Glancing through ‘Cookery To-Day and To-Morrow’ by Nan Heaton and published in 1944, I came across a coupe of recipes for caudles. I had a faint idea of what they were, but it was elusive. When I turned to the recipes Caudles (1) – oatmeal, and Caudles (2) – rice, I remembered. A caudle is a drink made from a cereal of some sort – often to be drunk, but sometimes to be spooned. The first one starts ‘boil up a pint of gruel’ – more brain racking – gruel is a thin porridge I think… To Wikipedia:

Gruel is a food consisting of some type of cereal—such as ground oats, wheat, rye or rice—heated or boiled in water or milk. It is a thinner version of porridge that may be more often drunk rather than eaten and may not need to be cooked.

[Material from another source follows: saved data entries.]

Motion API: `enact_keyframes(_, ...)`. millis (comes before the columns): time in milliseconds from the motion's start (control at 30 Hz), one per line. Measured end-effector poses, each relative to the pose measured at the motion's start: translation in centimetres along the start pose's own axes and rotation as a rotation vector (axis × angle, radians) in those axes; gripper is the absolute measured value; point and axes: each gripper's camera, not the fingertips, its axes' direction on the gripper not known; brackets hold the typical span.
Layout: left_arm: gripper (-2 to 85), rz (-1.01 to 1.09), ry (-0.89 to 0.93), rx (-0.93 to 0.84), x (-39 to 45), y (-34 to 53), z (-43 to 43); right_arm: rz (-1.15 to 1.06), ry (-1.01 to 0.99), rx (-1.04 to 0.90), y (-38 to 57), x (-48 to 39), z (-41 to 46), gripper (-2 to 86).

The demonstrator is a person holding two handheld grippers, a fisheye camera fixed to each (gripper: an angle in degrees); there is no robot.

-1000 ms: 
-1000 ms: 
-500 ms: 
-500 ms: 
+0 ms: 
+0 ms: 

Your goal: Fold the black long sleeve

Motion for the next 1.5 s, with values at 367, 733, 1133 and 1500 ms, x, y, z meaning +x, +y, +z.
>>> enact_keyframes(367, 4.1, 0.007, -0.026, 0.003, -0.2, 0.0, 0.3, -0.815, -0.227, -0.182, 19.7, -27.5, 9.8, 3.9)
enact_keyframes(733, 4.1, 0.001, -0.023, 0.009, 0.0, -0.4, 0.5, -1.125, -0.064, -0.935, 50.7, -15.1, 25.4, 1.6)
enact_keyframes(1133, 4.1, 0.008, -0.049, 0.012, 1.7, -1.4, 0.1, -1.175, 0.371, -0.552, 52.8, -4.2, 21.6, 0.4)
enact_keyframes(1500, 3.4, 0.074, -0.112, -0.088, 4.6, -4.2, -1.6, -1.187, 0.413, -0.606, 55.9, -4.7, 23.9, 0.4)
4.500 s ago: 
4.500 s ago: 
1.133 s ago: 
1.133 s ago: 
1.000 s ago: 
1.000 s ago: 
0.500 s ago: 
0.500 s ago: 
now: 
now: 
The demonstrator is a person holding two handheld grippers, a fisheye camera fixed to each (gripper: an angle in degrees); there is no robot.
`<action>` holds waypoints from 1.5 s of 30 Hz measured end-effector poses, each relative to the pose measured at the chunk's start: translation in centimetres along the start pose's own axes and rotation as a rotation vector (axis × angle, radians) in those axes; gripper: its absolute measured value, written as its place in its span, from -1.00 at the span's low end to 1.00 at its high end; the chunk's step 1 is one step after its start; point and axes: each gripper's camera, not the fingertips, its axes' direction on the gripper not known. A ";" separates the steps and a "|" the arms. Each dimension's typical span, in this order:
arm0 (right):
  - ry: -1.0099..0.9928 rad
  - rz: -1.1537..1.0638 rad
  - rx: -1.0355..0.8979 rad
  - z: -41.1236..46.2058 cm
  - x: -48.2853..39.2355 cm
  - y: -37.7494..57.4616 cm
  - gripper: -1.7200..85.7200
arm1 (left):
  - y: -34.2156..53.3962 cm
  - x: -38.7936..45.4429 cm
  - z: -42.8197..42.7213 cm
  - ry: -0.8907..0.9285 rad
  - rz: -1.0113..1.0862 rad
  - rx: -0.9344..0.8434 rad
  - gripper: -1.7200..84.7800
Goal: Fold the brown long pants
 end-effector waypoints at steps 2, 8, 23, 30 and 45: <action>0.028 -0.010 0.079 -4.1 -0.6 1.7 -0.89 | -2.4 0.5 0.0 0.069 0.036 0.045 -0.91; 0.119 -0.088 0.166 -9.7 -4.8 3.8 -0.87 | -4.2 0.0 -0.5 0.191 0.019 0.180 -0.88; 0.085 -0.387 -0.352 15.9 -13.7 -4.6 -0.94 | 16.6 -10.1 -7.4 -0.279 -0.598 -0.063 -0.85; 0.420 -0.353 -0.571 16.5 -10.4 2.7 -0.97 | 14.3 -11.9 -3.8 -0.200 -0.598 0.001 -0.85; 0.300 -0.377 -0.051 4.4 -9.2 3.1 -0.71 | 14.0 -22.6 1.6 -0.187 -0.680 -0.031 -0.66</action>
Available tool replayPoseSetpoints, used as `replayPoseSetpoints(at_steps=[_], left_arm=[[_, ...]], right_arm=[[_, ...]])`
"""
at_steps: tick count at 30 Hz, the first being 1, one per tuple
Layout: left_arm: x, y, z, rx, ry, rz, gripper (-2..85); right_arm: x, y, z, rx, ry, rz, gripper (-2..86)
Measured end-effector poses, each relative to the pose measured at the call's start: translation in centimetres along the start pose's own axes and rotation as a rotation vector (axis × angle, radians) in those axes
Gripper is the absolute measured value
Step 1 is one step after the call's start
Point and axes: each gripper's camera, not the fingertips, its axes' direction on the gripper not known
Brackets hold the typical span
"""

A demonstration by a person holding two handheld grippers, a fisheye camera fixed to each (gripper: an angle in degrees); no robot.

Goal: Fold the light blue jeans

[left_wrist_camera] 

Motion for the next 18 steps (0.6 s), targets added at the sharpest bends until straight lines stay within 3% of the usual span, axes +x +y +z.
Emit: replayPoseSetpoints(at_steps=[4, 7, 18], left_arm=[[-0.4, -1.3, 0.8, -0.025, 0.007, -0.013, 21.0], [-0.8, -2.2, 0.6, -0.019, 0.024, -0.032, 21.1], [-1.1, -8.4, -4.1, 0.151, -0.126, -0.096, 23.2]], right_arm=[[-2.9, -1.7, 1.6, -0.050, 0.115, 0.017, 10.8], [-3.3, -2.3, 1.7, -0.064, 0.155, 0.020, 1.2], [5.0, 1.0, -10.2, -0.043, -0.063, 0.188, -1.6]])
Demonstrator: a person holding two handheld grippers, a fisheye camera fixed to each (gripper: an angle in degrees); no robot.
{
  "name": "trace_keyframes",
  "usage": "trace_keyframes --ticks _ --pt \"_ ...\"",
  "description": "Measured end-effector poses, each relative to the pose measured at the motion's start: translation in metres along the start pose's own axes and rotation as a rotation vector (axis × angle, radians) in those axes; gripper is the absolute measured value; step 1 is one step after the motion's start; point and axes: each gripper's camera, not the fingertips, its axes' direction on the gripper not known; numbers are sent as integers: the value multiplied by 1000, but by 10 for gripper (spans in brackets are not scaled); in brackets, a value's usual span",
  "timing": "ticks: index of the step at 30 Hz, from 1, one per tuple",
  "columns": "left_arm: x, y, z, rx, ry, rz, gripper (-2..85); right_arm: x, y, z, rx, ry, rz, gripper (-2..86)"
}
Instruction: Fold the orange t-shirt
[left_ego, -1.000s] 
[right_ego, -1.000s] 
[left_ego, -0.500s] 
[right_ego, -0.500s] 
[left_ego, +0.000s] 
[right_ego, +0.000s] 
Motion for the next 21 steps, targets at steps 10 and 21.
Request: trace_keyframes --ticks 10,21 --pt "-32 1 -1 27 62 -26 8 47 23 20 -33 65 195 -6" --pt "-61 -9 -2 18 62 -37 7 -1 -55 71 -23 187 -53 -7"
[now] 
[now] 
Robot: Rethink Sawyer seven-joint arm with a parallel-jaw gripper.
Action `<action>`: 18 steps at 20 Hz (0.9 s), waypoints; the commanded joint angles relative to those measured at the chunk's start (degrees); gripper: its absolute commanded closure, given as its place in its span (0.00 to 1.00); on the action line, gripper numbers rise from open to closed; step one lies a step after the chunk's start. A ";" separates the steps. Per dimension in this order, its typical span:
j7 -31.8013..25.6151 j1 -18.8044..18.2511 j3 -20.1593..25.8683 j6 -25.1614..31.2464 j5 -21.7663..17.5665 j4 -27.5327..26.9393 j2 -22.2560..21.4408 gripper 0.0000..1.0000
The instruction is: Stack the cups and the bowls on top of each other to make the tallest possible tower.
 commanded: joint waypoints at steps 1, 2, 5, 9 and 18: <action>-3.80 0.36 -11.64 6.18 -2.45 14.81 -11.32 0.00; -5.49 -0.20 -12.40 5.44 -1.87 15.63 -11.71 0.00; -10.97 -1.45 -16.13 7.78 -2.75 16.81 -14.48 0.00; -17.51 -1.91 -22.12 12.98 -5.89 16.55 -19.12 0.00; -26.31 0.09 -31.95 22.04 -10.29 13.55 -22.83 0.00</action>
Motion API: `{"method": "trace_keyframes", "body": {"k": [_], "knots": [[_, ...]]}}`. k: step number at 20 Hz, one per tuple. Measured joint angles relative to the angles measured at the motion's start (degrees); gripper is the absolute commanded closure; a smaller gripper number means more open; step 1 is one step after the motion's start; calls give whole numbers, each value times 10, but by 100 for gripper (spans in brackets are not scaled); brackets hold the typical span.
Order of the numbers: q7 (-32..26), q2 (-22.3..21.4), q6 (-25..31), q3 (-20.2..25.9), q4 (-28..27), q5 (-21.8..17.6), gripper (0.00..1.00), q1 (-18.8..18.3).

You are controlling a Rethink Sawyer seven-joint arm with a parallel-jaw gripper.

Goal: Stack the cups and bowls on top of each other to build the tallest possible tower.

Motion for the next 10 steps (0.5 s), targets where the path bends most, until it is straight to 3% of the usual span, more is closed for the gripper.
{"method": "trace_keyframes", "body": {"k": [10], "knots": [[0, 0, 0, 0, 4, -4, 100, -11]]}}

Nan helpfully includes a recipe for gruel ( I can’t help thinking of the musical, Oliver, and the refrain ‘If we live ’till eighty-four, all we ever get is gru-el!’)

Gruel
Take one ounce of oatmeal and blend it with a little cold water, add one pint of water, put it in a pan and bring slowly to the boil, stirring constantly. Add a knob of margarine and a sprinkling of salt and stir well before serving.

Here is Nan’s recipe, should you wish for a caudle:

Caudle
Boil up a pint of gruel and add a little butter. Stir well and as it cools add sugar to taste and a little wine, grated nutmeg and a small piece of lemon peel, or lemon juice.

The addition of sugar, wine, nutmeg and lemon peel to what sounds like thin porridge with margarine doesn’t quite persuade me to try it however! Would I fancy rice caudle more?

Rice caudle
Soak 2 dessertspoonfuls of rice in water for about half an hour. Strain and put the rice in a pan with one and a quarter pints of milk. Simmer till the rice is soft enough to rub through a sieve then sieve it and return the pulp and milk to the pan. Add sugar and cloves to taste and simmer for five minutes before serving.

When I read further in Wikipedia about caudle it seems it was more than just a simple pleasant nourishing drink; it was useful for invalids, but for women who’d given birth, but it was also drunk in celebration of the happy event, and being alcoholic was no doubt much enjoyed. There are also folk traditions associated with it when it was part of May Day rituals and celebrations.